Trapped State Sensitive Kinetics in LaTiO2N Solid Photocatalyst: With and without Cocatalyst Loading

Tuesday, May 13, 2014: 15:00
Floridian Ballroom H, Lobby Level (Hilton Orlando Bonnet Creek)
R. B. Singh, A. Furube, H. Matsuzaki (National Institute of Advanced Industrial Science and Technology (AIST), Tsukuba, Japan), Y. Suzuki (National Institute of Advanced Industrial Science and Technology (AIST), Tsukuba, Japan, The University of Tokyo), K. Seki (National Institute of Advanced Industrial Science and Technology (AIST), Tsukuba, Japan), T. Minegishi, T. Hisatomi (The University of Tokyo), and K. Domen (ARPChem, The University of Tokyo)
In addition to the process of photogeneration of electrons and holes in photocatalyst materials, the competitive process of trapping of these charge carriers by defects which can both enhance photocatalytic activity by promoting electron-hole separation or can deteriorate the activity by serving as recombination centers is also very crucial to the performance of the photocatalyst [1]. Similarly, addition of cocatalyst is also known to enhance the photocatalytic activity of a material by promoting efficient charge separation.

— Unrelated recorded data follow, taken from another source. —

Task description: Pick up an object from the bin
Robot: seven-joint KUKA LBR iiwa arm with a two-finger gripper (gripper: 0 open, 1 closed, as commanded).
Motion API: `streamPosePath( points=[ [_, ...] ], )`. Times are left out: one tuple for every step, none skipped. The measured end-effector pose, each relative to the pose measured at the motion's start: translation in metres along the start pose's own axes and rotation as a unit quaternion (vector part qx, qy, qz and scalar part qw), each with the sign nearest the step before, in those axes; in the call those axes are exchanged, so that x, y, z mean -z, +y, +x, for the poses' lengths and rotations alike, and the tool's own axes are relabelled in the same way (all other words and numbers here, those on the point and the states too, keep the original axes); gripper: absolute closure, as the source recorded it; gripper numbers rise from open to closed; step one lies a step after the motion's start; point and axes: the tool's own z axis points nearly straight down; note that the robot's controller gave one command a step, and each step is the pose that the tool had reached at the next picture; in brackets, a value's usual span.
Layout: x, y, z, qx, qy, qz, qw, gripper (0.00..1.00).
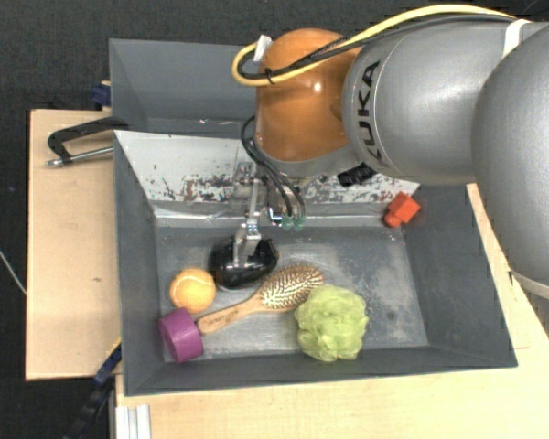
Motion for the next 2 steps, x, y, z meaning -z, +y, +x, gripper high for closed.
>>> streamPosePath(
  points=[
    [0.005,-0.001,-0.002,-0.001,-0.0042,-0.001,1.0000,0.00],
    [-0.076,-0.002,0.051,-0.034,-0.0177,-0.005,0.9993,0.00]
  ],
)
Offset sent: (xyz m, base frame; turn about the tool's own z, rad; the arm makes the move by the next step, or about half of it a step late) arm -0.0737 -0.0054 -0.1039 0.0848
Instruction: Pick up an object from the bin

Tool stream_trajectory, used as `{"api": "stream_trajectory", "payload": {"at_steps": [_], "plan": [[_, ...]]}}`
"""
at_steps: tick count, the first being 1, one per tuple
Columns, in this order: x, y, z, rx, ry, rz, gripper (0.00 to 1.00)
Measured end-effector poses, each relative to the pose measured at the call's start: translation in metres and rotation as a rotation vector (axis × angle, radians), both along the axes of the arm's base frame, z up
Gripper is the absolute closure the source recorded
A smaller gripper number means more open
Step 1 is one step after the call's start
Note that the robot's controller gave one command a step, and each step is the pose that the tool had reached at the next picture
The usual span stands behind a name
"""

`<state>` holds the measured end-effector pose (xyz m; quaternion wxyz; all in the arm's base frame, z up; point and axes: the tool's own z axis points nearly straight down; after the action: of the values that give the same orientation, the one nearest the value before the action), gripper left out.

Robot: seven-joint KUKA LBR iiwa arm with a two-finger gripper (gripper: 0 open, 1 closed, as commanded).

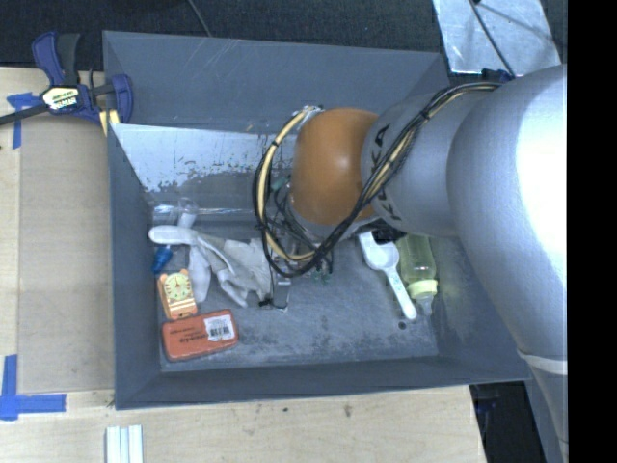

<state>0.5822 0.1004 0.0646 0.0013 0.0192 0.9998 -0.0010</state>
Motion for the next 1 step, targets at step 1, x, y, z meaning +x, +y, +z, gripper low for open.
{"api": "stream_trajectory", "payload": {"at_steps": [1], "plan": [[-0.0021, 0.0058, 0.0289, 0.002, 0.001, -0.011, 0.00]]}}
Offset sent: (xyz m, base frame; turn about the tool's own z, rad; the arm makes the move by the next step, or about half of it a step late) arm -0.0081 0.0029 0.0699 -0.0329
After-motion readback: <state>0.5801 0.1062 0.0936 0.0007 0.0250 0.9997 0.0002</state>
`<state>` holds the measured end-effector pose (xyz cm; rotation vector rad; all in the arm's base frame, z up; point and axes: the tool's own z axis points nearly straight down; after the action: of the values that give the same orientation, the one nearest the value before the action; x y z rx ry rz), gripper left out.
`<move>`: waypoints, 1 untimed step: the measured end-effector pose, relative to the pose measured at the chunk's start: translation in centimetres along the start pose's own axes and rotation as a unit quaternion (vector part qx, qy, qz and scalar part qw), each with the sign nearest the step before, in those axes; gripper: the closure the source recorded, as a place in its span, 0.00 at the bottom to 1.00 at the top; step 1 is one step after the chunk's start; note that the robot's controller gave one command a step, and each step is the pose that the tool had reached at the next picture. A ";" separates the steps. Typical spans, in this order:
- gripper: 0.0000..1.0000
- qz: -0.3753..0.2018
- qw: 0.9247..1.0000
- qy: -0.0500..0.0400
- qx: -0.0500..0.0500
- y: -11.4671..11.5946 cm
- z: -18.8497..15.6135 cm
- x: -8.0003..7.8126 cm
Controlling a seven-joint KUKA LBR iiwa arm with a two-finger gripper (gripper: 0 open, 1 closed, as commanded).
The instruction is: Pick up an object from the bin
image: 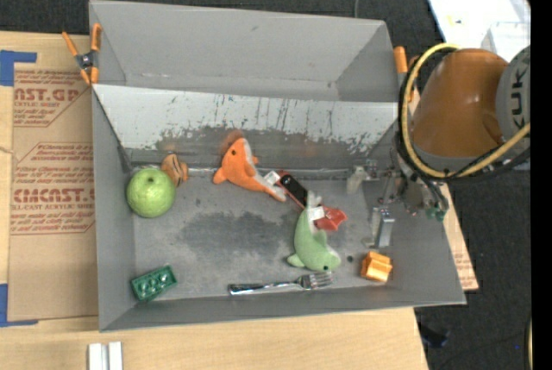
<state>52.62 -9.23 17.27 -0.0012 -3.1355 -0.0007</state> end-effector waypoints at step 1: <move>0.00 -0.001 1.000 -0.004 0.000 0.1 -0.5 -0.2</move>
Offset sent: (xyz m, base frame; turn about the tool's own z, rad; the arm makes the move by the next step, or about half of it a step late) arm -0.0117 0.0430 -0.1027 -0.4563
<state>52.80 -9.18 17.72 0.0016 -3.1432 0.0008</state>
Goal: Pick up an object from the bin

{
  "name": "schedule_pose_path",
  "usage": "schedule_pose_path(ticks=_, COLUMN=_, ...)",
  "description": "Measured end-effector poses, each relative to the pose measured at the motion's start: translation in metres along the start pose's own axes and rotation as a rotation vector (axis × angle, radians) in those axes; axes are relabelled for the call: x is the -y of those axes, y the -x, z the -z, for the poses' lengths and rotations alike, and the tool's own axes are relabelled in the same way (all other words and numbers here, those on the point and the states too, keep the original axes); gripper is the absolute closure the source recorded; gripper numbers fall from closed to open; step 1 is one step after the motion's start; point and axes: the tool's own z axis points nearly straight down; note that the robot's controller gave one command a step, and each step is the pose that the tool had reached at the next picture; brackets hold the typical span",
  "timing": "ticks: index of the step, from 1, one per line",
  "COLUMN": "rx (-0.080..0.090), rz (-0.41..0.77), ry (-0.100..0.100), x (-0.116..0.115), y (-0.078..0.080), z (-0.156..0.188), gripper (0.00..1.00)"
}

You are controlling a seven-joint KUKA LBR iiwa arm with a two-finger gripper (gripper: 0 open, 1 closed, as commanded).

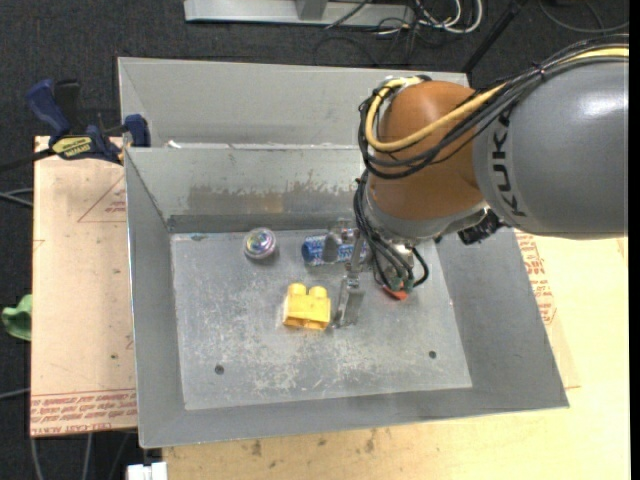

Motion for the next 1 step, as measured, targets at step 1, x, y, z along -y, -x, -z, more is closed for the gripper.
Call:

In this work we report on the charge carrier dynamics in a visible-light responsive (oxy) nitride photocatalyst: LaTi2ON with and without the presence of CoOx cocatalyst. For femtosecond diffuse reflectance measurements, an amplified 150 fs Ti:Sa laser with OPA for pump (λexc= 500nm & 580nm) and white light continuum and IR light for probes are used [1]. Synthesis of LaTiO2N and LaTiO2N/CoOx powder are described elsewhere [2].

Figure 1a shows the effect of change of excitation wavelength on the dynamics of the energetically shallow trapped charge carriers of LaTiO2N powder (with and without CoOx) probed at 880 nm. As is evident from the figure, shifting the excitation wavelength to longer λexc 580 nm, the kinetics of the relaxation from the shallow to deep traps slows down for unloaded LaTiO2N. This hints at the existence of energetically distributed trapped states in unloaded LaTiO2N powder which play an interesting role in the charge carrier kinetics making it excitation wavelength dependent. Possibly, direct trap filling of deep traps for higher λexc= 580nm slows down the relaxation process of charge carriers from shallow trap states. Kinetics of mobile conduction band electrons, which are observed by the IR probe, however remains unaffected to excitation wavelength changes.

Interestingly, co-catalyst loading is found to have a suppressing effect on this slowing down of this relaxation of shallow trapped electrons to deep-trapped states as well as a decrease in TA intensity of the shallow trapped carriers.  As can be seen in Figure 1b, the larger the amount of the cocatalyst, the faster is the decay and smaller the TA intensity. Thus, it is evident that cocatalyst loading has an impact on the carrier dynamics but, a better knowledge of the cocatalyst distribution, size etc. is necessary to strongly comment on the observation. At this point we lack this information.

However, based on literature we can very loosely comment at this stage that probably due to charge transfer from the photocatalyst to the cocatalayst (TA data implies in <1ps which is very fast), the decay becomes less sensitive to λexc.  Infact, a previous study on Co modified single crystalline LaTiO2N reports ~27% quantum efficiency at 440nm [2]. CoOx deposition was found to prolong the lifetime of mobile carriers (2000 cm-1) to a time scale of 1 second.

Acknowledgement: This work is supported by “Research Project for Future Development: Artificial Photosynthetic Chemical Process (ARPChem)” (METI, Japan: 2012-2022).


[1] Tamaki, Y. Hara, K. Katoh, R. Tachiya, M. Furube, A., J. Phys. Chem. C, 2009, 113, 11741.  [2] Zhang, Y, Yamakata, A, Maeda, K, Moriya, Y, Takata, T, Kubota, J, Teshima, K, Oishi, S, Domen, K., J. Am. Chem. Soc. 2012, 134, 8348.